Earlier this year, A.B. 899 was introduced. This law mandated baby food producers to test for toxic elements and disclose results. It defined “baby food” as products for infants and children under two. However, the California Department of Public Health expanded this definition to include dietary supplements aimed at young children. This change raised concerns in the industry.
In response, the Council for Responsible Nutrition (CRN) took action. They collaborated with lawmakers, including Assemblymember Al Muratsuchi, who drafted A.B. 899, to address this misunderstanding. S.B. 862 now clearly states that dietary supplements are separate from baby food.
Steve Mister, president of CRN, emphasized that the law distinguishes between these two product types. He expressed relief that this clarification allows families to continue using dietary supplements without confusion from unnecessary regulatory hurdles. CRN plans to keep an eye on both A.B. 899 and S.B. 862 to ensure dietary supplements stay exempt from these regulations.

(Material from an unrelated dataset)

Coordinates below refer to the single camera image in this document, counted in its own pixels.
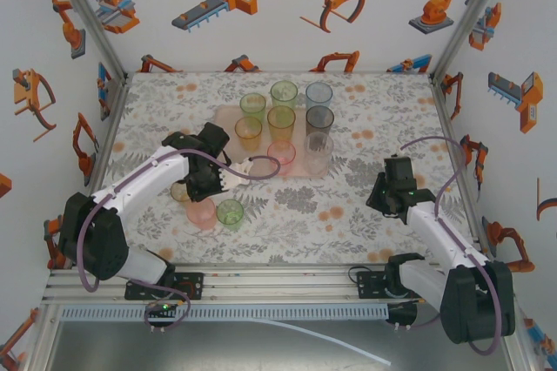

This move reflects a growing trend where regulatory frameworks adapt to meet the nuances of health and wellness products. As public awareness of dietary supplements rises, similar legislative adjustments could become more common across the country.
In related news, a survey by the Council for Responsible Nutrition found that nearly 75% of Americans regularly use dietary supplements for health benefits. This statistic highlights the importance of ensuring product safety without overregulation, allowing consumers to make informed choices about their health.